What is expected: Only the lines from the one containing "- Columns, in" to the end of the material belong in your answer. Please copy them word for word.

Dataset extract:
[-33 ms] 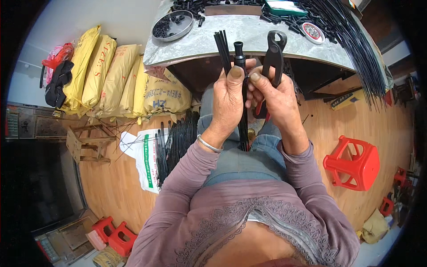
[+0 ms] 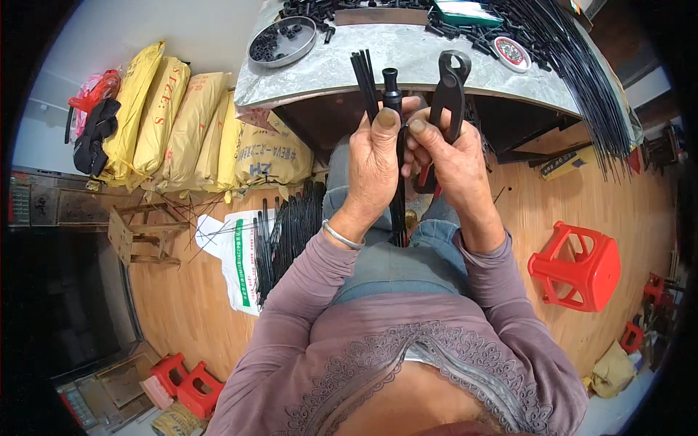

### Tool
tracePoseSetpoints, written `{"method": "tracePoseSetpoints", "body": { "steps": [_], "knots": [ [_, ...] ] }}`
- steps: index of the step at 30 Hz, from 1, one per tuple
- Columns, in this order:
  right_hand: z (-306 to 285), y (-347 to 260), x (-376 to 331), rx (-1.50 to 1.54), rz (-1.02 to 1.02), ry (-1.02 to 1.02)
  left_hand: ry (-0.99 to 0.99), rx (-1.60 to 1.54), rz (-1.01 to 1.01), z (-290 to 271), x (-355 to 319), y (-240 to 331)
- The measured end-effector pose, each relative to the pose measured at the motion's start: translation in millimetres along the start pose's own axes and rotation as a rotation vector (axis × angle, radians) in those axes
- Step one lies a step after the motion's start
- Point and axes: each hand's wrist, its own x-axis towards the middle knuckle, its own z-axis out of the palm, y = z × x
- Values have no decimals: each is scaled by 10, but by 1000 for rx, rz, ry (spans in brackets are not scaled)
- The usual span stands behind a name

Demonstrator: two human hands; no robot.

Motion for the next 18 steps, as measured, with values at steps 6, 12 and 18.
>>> {"method": "tracePoseSetpoints", "body": {
  "steps": [6,12,18],
  "knots": [
    [-141,-202,118,-133,49,-136,-100,-198,-41,-25,21,24],
    [-200,-273,94,-217,91,-140,-186,-160,-66,-57,76,25],
    [-400,-574,-193,-342,390,-350,-102,-183,-114,-173,132,-18]
  ]
}}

Your response:
- Columns, in this order:
  right_hand: z (-306 to 285), y (-347 to 260), x (-376 to 331), rx (-1.50 to 1.54), rz (-1.02 to 1.02), ry (-1.02 to 1.02)
  left_hand: ry (-0.99 to 0.99), rx (-1.60 to 1.54), rz (-1.01 to 1.01), z (-290 to 271), x (-355 to 319), y (-240 to 331)
- The measured end-effector pose, each relative to the pose measured at the motion's start: translation in millimetres along the start pose's own axes and rotation as a rotation vector (axis × angle, radians) in those axes
- Step one lies a step after the motion's start
- Point and axes: each hand's wrist, its own x-axis towards the middle knuckle, its own z-axis out of the palm, y = z × x
- Values have no decimals: each is scaled by 10, but by 1000 for rx, rz, ry (spans in brackets are not scaled)
- The usual span stands behind a name

Demonstrator: two human hands; no robot.

Motion for the next 18 steps, as measured, with values at steps 6, 12 and 18.
>>> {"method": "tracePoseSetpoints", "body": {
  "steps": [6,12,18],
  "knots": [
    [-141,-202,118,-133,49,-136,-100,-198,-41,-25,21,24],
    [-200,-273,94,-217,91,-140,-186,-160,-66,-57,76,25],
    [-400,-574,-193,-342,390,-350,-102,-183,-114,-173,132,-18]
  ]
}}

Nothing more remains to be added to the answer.